Problem: Each entry below must be repeated exactly, with pictures left out.

Task input:

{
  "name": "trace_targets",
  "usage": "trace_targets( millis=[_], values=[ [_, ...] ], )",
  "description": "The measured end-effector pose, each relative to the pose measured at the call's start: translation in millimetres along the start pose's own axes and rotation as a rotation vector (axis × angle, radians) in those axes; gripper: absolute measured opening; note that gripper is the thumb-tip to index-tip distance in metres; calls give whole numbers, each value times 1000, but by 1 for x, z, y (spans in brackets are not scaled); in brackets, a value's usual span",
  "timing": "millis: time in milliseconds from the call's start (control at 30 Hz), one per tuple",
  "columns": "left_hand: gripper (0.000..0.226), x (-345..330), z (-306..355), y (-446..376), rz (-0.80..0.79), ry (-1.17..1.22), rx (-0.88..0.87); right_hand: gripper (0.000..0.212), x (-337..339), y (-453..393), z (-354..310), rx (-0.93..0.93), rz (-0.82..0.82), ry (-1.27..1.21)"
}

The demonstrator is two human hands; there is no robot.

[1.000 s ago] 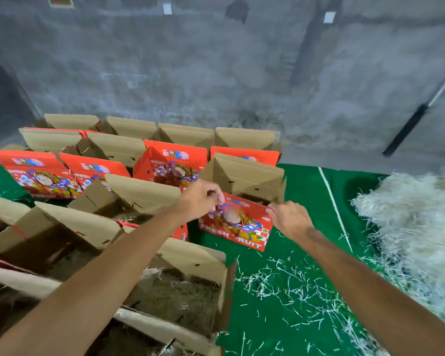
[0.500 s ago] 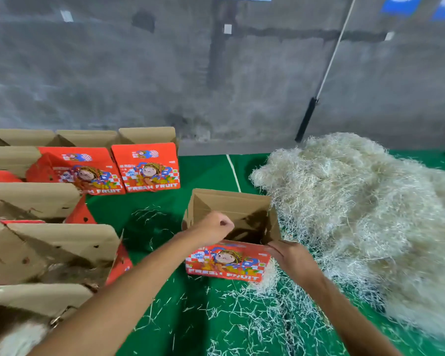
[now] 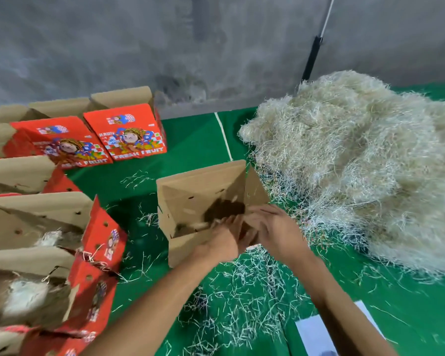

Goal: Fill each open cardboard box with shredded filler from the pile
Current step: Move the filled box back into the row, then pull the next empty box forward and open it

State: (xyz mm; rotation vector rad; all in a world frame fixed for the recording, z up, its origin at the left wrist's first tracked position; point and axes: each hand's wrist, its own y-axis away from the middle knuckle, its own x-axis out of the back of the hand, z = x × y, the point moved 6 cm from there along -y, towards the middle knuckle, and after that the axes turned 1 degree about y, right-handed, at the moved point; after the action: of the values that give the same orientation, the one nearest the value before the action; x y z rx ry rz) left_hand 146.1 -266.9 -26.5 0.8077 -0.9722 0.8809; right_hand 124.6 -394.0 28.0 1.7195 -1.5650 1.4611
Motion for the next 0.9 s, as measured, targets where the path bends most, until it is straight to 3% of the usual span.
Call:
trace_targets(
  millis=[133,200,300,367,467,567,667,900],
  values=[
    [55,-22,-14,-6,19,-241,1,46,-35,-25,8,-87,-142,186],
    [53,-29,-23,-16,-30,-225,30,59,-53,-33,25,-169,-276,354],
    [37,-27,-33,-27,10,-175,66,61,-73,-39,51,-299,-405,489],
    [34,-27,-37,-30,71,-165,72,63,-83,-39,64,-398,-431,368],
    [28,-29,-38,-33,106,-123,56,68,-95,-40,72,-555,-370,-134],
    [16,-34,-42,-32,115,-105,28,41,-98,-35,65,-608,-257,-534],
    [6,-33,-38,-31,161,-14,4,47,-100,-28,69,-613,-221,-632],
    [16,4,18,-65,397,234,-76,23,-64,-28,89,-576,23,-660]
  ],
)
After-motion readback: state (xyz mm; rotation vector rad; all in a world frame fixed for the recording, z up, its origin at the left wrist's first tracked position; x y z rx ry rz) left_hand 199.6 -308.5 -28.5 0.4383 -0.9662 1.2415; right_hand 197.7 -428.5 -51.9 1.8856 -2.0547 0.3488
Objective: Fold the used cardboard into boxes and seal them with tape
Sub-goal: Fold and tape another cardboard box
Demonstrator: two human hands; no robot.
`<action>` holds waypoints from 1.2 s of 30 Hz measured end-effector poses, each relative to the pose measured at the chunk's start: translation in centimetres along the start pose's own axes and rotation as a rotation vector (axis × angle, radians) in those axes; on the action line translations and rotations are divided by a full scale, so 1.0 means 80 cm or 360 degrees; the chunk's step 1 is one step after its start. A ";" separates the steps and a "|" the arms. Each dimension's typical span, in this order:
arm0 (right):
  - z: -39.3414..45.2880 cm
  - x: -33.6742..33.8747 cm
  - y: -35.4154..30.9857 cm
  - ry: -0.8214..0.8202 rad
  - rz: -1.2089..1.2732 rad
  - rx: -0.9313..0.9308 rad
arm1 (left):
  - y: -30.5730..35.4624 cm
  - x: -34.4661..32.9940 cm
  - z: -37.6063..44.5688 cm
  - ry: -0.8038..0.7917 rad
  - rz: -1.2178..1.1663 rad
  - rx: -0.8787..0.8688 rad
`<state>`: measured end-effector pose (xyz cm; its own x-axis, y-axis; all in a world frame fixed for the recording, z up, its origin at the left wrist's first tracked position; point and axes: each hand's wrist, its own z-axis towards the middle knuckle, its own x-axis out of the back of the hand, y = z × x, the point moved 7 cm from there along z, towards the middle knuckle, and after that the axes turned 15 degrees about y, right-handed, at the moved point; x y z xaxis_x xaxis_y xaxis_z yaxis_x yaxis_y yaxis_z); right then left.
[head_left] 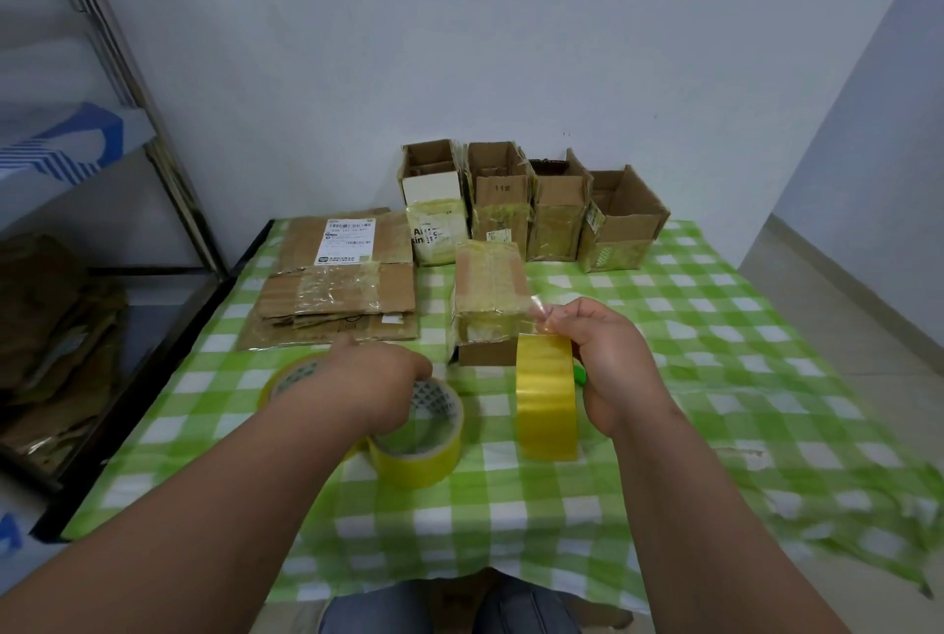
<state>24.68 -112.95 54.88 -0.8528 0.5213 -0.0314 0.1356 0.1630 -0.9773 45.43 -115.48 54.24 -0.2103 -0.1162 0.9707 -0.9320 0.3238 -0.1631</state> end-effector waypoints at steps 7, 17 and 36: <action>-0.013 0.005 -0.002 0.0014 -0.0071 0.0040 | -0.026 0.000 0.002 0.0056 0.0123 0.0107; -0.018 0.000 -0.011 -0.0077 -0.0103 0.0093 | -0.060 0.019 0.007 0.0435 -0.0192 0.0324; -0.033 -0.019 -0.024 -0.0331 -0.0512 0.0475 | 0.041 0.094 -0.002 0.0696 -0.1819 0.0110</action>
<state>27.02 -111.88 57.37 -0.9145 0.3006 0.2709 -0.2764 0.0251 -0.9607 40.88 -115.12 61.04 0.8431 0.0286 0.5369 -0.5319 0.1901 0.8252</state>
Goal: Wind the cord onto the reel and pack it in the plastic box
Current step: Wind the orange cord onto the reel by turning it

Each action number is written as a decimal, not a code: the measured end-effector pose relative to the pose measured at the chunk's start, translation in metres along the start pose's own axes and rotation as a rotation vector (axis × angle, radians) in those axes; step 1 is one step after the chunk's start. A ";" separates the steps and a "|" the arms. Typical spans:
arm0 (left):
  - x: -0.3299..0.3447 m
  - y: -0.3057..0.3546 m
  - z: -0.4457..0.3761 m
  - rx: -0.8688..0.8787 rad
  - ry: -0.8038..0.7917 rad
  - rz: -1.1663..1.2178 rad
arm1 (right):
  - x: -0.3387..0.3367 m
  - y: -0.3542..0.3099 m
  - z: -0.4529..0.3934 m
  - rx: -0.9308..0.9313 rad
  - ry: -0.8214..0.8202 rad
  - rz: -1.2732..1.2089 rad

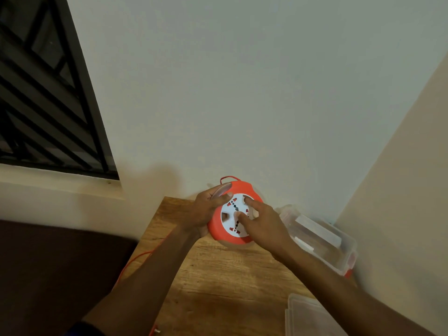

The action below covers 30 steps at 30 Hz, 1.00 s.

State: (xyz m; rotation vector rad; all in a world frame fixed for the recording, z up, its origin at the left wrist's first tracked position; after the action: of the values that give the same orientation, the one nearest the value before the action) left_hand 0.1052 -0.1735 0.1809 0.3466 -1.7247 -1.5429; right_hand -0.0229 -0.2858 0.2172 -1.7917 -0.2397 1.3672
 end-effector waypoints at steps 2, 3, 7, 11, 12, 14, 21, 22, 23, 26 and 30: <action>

Your solution:
{
  "name": "trace_targets",
  "usage": "trace_targets( millis=[_], values=[ [_, ...] ], )",
  "description": "The measured end-effector pose, each relative to the pose measured at the call's start: translation in millimetres along the start pose's own axes and rotation as a rotation vector (axis × angle, radians) in those axes; gripper: absolute measured opening; note that gripper is the thumb-tip to index-tip distance in metres; calls give whole numbers, each value times 1000, but by 1 for x, z, y (spans in brackets are not scaled); in brackets, a value's usual span",
  "timing": "millis: time in milliseconds from the call's start (control at 30 Hz), one per tuple",
  "columns": "left_hand: gripper (0.000..0.226), x (-345..330), z (-306..355), y (-446..376), rz (-0.80..0.79), ry (-1.17..1.22), rx (-0.88..0.87); right_hand: gripper (0.000..0.212), x (-337..339), y (-453..393), z (-354..310), rx (-0.93..0.93), rz (-0.82..0.82), ry (-1.27..1.21)"
}

The demonstrator is two human hands; there is no robot.

[1.000 s ago] 
[0.500 s ago] 
[now] 

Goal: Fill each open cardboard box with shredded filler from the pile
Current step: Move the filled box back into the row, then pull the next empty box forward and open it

State: (xyz mm; rotation vector rad; all in a world frame fixed for the recording, z up, its origin at the left wrist's first tracked position; point and axes: each hand's wrist, its own y-axis away from the middle knuckle, its own x-axis out of the back of the hand, z = x × y, the point moved 6 cm from there along -y, towards the middle knuckle, and after that the axes turned 1 degree about y, right-handed, at the moved point; after the action: of the values that give the same orientation, the one nearest the value before the action; x y z rx ry rz) left_hand 146.1 -266.9 -26.5 0.8077 -0.9722 0.8809; right_hand 124.6 -394.0 28.0 1.7195 -1.5650 1.4611
Motion for the next 0.9 s, as measured, targets where the path bends most, until it is straight to 3% of the usual span.
Call:
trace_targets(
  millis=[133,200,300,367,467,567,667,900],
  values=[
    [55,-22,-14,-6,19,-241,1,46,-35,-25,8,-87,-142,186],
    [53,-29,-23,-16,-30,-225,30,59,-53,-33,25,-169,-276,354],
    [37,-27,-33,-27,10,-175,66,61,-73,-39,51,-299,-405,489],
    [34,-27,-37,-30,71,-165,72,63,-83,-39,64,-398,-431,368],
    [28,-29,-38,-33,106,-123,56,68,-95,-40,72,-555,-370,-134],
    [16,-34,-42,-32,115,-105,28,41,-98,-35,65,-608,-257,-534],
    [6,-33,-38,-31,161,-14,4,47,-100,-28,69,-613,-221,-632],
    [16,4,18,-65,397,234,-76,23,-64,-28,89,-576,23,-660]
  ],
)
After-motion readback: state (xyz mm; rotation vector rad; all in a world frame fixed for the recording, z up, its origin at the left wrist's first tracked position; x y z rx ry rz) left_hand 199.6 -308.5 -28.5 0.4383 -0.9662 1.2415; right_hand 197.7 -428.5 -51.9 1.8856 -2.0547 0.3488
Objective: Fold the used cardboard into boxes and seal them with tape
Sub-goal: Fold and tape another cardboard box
Demonstrator: two human hands; no robot.
`<action>` holds waypoints from 1.2 s of 30 Hz measured end-effector poses, each relative to the pose measured at the chunk's start: translation in centimetres along the start pose's own axes and rotation as a rotation vector (axis × angle, radians) in those axes; on the action line translations and rotations are divided by a full scale, so 1.0 means 80 cm or 360 degrees; the chunk's step 1 is one step after its start. A ";" separates the steps and a "|" the arms. Each dimension's typical span, in this order:
arm0 (right):
  - z: -39.3414..45.2880 cm
  - x: -33.6742..33.8747 cm
  - y: -35.4154..30.9857 cm
  - ry: -0.8214..0.8202 rad
  - rz: -1.2089..1.2732 rad
  - rx: -0.9313..0.9308 rad
arm1 (left):
  - y: -30.5730..35.4624 cm
  - x: -34.4661..32.9940 cm
  - z: -37.6063..44.5688 cm
  - ry: -0.8038..0.7917 rad
  - rz: -1.2178..1.1663 rad
  - rx: -0.8787..0.8688 rad
`<state>`: measured end-effector pose (xyz cm; its own x-axis, y-axis; all in a world frame fixed for the recording, z up, its origin at the left wrist's first tracked position; point and axes: each hand's wrist, its own z-axis towards the middle knuckle, its own x-axis out of the back of the hand, y = z × x, the point moved 7 cm from there along z, towards the middle knuckle, and after that the axes turned 15 degrees about y, right-handed, at the moved point; x y z xaxis_x xaxis_y xaxis_z yaxis_x yaxis_y yaxis_z); right then left.
[head_left] 
<state>24.68 -112.95 54.88 -0.8528 0.5213 -0.0314 0.1356 0.1630 -0.9773 45.43 -115.48 54.24 -0.2103 -0.1162 0.9707 -0.9320 0.3238 -0.1631</state> end-effector waypoints at steps 7, 17 and 36: <action>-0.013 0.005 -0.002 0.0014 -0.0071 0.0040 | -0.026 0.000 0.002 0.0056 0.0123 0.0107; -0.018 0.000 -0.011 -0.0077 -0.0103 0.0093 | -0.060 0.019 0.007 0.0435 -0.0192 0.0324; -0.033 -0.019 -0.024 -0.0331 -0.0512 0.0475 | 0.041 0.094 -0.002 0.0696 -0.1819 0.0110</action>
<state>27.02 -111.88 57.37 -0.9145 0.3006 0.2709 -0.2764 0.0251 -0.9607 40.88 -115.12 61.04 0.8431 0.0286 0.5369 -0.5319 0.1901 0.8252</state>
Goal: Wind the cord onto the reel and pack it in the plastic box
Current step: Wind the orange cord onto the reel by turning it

Each action number is written as a decimal, not a code: the measured end-effector pose relative to the pose measured at the chunk's start, translation in metres along the start pose's own axes and rotation as a rotation vector (axis × angle, radians) in those axes; step 1 is one step after the chunk's start. A ";" separates the steps and a "|" the arms. Typical spans:
arm0 (left):
  - x: -0.3299..0.3447 m
  - y: -0.3057..0.3546 m
  - z: -0.4457..0.3761 m
  - rx: -0.8688..0.8787 rad
  - ry: -0.8038..0.7917 rad
  - rz: -1.1663..1.2178 rad
arm1 (right):
  - x: -0.3387..0.3367 m
  - y: -0.3542..0.3099 m
  - z: -0.4529..0.3934 m
  - rx: -0.9308..0.9313 rad
  - ry: -0.8214..0.8202 rad
  - rz: -1.2732..1.2089 rad


The action below covers 30 steps at 30 Hz, 1.00 s.

State: (xyz m; rotation vector rad; all in a world frame fixed for the recording, z up, its origin at the left wrist's first tracked position; after the action: of the values that give the same orientation, the one nearest the value before the action) left_hand 0.1052 -0.1735 0.1809 0.3466 -1.7247 -1.5429; right_hand -0.0229 -0.2858 0.2172 -1.7917 -0.2397 1.3672
 end-effector waypoints at steps 2, 3, 7, 11, 12, 14, 21, 22, 23, 26 and 30: <action>

What this exercise required is now done.